### [The input]
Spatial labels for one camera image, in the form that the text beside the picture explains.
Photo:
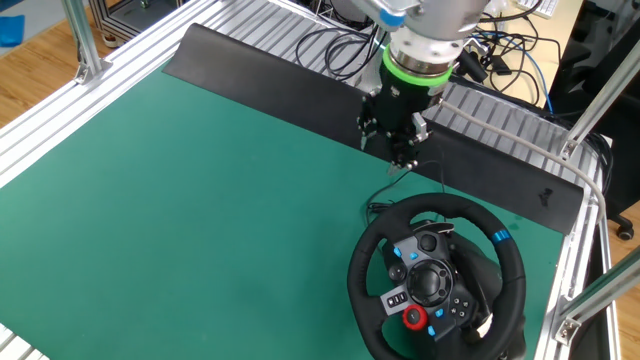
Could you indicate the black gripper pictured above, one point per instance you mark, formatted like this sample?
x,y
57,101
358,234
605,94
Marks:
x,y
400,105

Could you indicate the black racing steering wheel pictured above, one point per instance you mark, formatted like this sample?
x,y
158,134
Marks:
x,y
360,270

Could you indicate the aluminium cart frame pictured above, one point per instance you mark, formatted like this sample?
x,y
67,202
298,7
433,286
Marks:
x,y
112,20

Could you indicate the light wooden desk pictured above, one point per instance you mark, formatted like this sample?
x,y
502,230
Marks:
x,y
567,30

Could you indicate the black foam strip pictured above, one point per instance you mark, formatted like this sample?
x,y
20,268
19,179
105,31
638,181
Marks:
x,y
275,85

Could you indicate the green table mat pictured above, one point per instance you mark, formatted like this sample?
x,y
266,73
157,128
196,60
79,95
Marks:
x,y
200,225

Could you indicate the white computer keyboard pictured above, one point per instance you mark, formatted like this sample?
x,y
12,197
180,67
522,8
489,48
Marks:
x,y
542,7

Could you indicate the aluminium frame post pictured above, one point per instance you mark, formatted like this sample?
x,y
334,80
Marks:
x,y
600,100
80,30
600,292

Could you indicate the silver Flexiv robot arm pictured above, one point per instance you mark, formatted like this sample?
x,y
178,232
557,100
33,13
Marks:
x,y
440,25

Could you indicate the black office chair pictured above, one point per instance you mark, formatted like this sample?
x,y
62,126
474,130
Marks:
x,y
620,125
==
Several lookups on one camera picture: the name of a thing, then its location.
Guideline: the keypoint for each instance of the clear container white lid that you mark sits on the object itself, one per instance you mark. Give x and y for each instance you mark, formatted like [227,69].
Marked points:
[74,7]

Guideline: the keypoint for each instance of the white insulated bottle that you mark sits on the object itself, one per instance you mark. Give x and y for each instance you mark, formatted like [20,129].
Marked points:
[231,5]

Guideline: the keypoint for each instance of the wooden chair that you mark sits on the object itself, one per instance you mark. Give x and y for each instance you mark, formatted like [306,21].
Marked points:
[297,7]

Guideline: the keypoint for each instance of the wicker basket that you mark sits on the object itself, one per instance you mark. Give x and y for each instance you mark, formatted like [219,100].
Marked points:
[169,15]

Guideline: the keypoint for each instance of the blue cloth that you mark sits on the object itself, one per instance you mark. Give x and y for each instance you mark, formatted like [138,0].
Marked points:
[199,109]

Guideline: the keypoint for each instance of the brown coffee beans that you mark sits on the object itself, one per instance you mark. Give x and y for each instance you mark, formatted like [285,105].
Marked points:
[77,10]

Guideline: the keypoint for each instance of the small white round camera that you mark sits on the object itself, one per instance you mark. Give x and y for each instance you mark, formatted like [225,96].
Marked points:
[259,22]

### [Required work]
Look through the entries, and return every line that the word "aluminium" appears in.

### [Response]
Could you indicate the aluminium cart frame pictured above, one point per instance you mark, formatted like this sample?
Could you indicate the aluminium frame post pictured above, one point per instance you mark, formatted like this sample?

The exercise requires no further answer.